EXERCISE:
From the line containing "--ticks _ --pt" to the line containing "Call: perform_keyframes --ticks" in the entries below, reproduce every line exactly, ends included. Nothing else belongs in the copy, and no pictures.

DATA EXCERPTS:
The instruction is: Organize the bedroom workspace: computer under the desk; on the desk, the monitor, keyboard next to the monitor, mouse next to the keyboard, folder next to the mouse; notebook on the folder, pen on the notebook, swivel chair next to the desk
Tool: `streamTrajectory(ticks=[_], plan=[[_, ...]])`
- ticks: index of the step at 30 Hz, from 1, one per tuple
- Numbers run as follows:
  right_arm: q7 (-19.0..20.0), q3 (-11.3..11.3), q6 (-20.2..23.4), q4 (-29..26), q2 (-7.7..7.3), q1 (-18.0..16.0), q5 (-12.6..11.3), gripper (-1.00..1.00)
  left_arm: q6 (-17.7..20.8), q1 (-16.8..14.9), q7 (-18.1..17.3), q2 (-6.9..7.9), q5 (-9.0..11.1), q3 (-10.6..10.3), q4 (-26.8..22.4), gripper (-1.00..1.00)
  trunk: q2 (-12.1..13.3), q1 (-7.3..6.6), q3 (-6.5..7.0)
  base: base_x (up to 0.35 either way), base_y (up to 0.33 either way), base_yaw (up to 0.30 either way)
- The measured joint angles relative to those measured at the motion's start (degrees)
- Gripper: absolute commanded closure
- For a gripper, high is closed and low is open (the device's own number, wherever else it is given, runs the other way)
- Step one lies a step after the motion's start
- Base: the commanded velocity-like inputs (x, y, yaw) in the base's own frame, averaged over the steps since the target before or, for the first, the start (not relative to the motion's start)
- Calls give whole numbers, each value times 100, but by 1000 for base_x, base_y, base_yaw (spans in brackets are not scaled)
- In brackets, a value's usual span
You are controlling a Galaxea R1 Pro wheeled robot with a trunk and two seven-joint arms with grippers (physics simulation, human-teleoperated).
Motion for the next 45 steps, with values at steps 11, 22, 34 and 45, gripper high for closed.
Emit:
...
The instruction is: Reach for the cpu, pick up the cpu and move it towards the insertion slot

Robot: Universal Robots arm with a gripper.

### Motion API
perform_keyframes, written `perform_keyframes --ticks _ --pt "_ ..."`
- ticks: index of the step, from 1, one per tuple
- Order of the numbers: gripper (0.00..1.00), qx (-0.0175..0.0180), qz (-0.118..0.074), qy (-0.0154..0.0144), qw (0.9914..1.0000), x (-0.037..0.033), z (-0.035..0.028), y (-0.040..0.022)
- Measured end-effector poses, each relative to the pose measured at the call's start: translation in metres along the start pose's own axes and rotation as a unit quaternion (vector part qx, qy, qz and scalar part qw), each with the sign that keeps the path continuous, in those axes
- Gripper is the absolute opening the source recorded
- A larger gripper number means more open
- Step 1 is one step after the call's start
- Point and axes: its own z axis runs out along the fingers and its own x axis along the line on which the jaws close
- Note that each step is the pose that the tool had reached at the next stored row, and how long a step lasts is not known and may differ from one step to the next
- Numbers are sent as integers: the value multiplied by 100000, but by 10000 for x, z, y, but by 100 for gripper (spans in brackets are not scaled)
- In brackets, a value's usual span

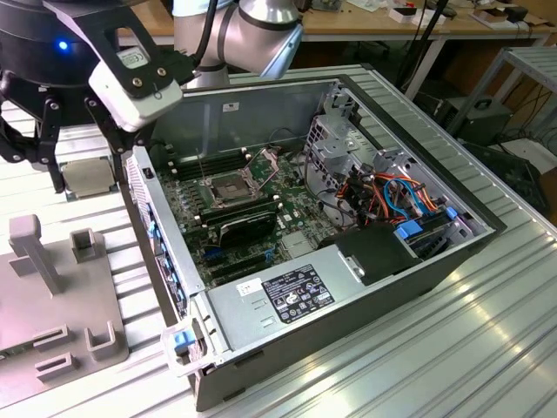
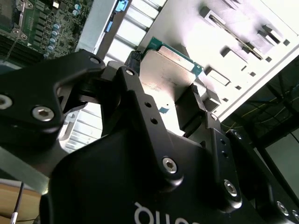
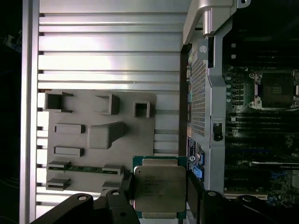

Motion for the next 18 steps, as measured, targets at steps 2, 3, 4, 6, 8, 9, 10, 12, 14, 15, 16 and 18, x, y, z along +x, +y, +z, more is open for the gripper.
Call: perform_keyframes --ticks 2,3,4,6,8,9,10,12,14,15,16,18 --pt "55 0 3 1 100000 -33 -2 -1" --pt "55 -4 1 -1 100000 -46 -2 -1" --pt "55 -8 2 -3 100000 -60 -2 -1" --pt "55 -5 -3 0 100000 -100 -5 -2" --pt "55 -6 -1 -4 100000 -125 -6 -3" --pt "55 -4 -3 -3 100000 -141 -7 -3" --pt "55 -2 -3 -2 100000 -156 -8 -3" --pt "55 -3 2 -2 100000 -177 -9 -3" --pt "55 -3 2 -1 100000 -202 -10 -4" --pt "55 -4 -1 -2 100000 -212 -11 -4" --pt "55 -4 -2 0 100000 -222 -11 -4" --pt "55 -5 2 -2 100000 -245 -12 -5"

YOUR RESPONSE:
perform_keyframes, written `perform_keyframes --ticks _ --pt "_ ..."`
- ticks: index of the step, from 1, one per tuple
- Order of the numbers: gripper (0.00..1.00), qx (-0.0175..0.0180), qz (-0.118..0.074), qy (-0.0154..0.0144), qw (0.9914..1.0000), x (-0.037..0.033), z (-0.035..0.028), y (-0.040..0.022)
- Measured end-effector poses, each relative to the pose measured at the call's start: translation in metres along the start pose's own axes and rotation as a unit quaternion (vector part qx, qy, qz and scalar part qw), each with the sign that keeps the path continuous, in those axes
- Gripper is the absolute opening the source recorded
- A larger gripper number means more open
- Step 1 is one step after the call's start
- Point and axes: its own z axis runs out along the fingers and its own x axis along the line on which the jaws close
- Note that each step is the pose that the tool had reached at the next stored row, and how long a step lasts is not known and may differ from one step to the next
- Numbers are sent as integers: the value multiplied by 100000, but by 10000 for x, z, y, but by 100 for gripper (spans in brackets are not scaled)
- In brackets, a value's usual span


Motion for the next 18 steps, as measured, targets at steps 2, 3, 4, 6, 8, 9, 10, 12, 14, 15, 16 and 18, x, y, z along +x, +y, +z, more is open for the gripper.
Call: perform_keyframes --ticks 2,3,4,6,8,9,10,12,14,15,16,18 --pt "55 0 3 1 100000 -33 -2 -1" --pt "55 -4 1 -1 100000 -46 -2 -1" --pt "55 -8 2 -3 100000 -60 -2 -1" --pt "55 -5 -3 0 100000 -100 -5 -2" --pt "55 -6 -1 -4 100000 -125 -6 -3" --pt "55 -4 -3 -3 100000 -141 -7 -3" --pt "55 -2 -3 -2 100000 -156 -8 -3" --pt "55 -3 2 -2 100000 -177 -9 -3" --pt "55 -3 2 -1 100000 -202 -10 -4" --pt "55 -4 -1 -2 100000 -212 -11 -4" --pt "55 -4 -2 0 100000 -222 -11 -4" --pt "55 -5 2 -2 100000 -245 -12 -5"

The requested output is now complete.